Через четверть часа Алексей Ангел стоял на ледяном мозаичном полу залы Большого совета. Сандалии он снял — скомканные, потёртые, с лопнувшим ремешком, — и пальцы его, тонкие, аристократические, покраснели от стужи, потому что мрамор хранил весенний холод, хотя за окнами стоял июнь. Он был красив — по-гречески красив, той высокой, вылепленной, почти античной красотой, которую скульпторы любят изображать на фресках и монетах: тонкий, прямой нос, изогнутые губы, чистый овал лица, золотистые кудри, тщательно уложенные по моде константинопольских щёголей. Но в глазах, в этих больших, тёмных, с длинными ресницами глазах, плескался страх — тот особенный страх, который испытывают юнцы, впервые переступающие порог чужой власти, когда ещё не знаешь, убьют тебя или обласкают. И ещё кое-что, что уловил Дандоло по шороху его одежды: шёлк туники был дорогой, византийской работы, с золотым шитьём, но на локтях и на плечах он был потёрт до нитей, кое-где заштопан неловкой рукой. Мальчишка был беден. По-настоящему, безысходно беден, не по-царски, а так, как бедны разорившиеся аристократы, которые ещё носят бархат, но уже не могут заплатить за ночлег.
— Подойди, — сказал Дандоло по-гречески, с тягучим, чуть картавым венецианским выговором, который выдавал его происхождение даже через века службы. — Не бойся, я не кусаюсь.
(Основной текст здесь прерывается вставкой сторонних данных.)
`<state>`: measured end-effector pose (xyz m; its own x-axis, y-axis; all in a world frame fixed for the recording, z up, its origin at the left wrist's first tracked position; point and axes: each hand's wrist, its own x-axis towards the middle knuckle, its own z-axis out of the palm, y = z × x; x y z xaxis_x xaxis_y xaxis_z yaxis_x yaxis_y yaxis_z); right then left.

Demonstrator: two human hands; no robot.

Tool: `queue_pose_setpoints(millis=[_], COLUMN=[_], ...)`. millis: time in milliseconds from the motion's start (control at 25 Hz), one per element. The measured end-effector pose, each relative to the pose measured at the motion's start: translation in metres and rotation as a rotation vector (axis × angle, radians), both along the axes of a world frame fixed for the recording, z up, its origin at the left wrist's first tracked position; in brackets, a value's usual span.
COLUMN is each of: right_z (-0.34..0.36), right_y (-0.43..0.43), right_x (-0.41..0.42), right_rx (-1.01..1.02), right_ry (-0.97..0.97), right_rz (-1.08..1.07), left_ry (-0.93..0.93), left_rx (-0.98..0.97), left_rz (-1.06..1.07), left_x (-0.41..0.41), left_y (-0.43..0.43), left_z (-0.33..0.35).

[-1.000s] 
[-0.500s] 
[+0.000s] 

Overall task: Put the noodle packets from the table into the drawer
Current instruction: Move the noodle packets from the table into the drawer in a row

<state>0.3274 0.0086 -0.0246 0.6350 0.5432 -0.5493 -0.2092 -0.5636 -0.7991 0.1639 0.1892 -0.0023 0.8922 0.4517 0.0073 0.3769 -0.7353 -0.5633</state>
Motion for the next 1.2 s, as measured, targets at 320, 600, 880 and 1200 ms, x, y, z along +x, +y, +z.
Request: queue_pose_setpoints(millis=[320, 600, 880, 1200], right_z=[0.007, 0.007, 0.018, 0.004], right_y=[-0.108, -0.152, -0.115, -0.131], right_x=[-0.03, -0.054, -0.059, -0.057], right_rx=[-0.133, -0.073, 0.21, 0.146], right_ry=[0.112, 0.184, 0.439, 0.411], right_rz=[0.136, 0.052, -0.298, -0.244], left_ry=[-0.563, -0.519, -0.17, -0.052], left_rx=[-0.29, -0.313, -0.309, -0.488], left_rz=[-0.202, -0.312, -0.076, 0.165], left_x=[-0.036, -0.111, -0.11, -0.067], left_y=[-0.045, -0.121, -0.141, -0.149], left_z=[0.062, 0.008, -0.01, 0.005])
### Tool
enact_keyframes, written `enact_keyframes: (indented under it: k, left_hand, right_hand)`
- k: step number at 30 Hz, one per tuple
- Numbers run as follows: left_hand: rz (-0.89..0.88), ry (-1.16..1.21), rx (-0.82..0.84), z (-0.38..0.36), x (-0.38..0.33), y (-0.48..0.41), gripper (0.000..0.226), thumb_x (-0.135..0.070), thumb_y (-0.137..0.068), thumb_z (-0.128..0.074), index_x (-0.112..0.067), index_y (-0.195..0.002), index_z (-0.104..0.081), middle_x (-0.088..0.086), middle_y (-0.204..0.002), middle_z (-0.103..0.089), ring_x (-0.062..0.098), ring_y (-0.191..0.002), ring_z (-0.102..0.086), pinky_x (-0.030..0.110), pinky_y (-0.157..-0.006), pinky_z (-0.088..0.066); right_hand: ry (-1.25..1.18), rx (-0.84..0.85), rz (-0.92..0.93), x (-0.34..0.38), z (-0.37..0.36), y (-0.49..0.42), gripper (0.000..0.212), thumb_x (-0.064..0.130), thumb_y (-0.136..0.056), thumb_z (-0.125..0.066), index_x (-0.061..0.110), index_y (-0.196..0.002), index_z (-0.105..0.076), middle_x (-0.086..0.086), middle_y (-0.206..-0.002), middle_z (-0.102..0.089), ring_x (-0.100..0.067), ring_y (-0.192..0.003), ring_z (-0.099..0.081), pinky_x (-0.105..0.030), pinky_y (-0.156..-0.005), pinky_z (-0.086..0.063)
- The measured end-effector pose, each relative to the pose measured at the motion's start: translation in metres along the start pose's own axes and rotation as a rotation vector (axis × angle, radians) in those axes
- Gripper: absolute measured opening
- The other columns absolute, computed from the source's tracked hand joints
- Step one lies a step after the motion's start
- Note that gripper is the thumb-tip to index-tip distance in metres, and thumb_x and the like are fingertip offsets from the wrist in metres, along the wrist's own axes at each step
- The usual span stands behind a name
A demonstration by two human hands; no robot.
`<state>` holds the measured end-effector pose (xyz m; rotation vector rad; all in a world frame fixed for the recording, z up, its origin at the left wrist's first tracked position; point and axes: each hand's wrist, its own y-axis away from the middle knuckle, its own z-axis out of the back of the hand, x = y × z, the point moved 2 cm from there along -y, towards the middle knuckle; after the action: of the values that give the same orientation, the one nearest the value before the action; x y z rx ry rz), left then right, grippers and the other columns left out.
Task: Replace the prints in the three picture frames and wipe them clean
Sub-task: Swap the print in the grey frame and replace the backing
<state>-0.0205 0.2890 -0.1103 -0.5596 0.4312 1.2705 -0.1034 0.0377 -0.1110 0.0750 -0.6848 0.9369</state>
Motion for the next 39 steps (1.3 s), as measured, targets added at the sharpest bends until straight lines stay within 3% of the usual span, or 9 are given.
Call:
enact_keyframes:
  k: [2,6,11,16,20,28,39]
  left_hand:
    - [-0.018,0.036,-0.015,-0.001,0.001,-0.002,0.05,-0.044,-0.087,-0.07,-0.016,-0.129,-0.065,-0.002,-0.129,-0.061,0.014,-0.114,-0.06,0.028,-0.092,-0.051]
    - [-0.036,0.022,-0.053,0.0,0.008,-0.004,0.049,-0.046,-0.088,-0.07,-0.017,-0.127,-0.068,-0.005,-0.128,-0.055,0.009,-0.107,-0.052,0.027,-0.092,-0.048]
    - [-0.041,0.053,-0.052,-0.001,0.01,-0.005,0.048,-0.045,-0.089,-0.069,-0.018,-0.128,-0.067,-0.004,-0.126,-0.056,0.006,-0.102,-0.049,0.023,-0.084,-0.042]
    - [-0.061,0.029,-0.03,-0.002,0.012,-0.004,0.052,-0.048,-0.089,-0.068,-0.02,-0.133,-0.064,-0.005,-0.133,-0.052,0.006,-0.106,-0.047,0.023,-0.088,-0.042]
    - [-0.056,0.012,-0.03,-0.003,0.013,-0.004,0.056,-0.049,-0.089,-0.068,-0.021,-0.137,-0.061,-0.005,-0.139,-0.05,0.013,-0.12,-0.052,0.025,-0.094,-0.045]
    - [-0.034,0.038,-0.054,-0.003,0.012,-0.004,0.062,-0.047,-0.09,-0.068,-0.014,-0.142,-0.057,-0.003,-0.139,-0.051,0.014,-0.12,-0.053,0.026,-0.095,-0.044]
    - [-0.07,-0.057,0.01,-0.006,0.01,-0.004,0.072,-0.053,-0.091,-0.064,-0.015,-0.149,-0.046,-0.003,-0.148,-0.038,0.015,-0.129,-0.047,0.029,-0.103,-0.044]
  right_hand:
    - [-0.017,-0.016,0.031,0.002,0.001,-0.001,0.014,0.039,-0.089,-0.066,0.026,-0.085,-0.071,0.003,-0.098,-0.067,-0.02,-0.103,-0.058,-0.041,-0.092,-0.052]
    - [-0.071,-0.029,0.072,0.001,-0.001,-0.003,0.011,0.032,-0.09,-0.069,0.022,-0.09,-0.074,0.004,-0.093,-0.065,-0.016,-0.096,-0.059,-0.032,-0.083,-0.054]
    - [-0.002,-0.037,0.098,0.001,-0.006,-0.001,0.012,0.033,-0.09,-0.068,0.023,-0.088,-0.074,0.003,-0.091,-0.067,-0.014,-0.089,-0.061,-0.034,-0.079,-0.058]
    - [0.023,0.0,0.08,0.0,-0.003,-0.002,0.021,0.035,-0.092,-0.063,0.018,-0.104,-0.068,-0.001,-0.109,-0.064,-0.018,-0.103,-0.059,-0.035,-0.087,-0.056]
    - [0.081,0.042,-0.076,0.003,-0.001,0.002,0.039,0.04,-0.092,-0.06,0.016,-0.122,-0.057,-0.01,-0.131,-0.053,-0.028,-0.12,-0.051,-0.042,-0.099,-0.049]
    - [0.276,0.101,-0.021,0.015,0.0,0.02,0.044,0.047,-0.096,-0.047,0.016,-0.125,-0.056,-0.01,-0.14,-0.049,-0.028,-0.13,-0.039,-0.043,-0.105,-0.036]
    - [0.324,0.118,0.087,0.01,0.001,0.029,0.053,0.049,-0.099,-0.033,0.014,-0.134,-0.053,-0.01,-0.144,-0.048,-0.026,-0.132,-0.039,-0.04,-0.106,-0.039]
Не кусался даже когда глаз жгли калёным железом, а я кричать не мог — сжал зубы и терпел. Я стискиваю зубы и жду. Всю жизнь жду. Подойди, мальчик, не бойся — я слышу, как у тебя колотится сердце, и знаю, что ты дрожишь. Но дрожь — это не стыдно. Стыдно — трусить, когда нужно говорить. Ты пришёл говорить?
Алексей шагнул три раза — нетвёрдо, как слепой, хотя он видел всё: мраморные плиты, узоры, витые колонны, массивный стол, за которым сидел старик в тёмной мантии, похожий на хищную птицу, и фигуру Бонифация, застывшую у окна, словно рыцарь с картины. Он остановился в трёх шагах от дожа, перевёл дух — глубокий, судорожный вздох, который Дандоло услышал и оценил: мальчишка собирался с силами, а не просто выдыхал от страха.
— Светлейший дож, — начал Алексей, и голос его, молодой, чистый, пытался быть твёрдым, но на первых нотах сорвался на фальцет, и он откашлялся, чтобы скрыть дрожь. — Я пришёл не клянчить. Клянчат нищие, а я — наследник империи, чья земля простирается от Дуная до Сирии. Я пришёл предлагать — не просить. Моя держава — не пряная лавка, где можно торговаться за каждую монету. Она — щит Европы, Бонифаций уже говорил вам это. Если Константинополь падёт под тяжестью моего дяди Алексея Третьего — труса, казнокрада, продающего церковные должности и снимающего золото с икон ради своих любовниц, — следующий удар придётся по Венеции. Я не преувеличиваю. Сельджуки уже в Никее, в каких-то ста милях от столицы. Печенеги перешли Дунай и жгут болгарские села. Болгары сами подняли мятеж. Вы — остров, но остров, окружённый врагами, и море не вечно защищает вас. Я даю вам союзника на Босфоре. Настоящего, кровного, связанного клятвой и общим интересом. Не торговца, который продаст вас при первом же убытке, а императора, который будет помнить, кому обязан короной.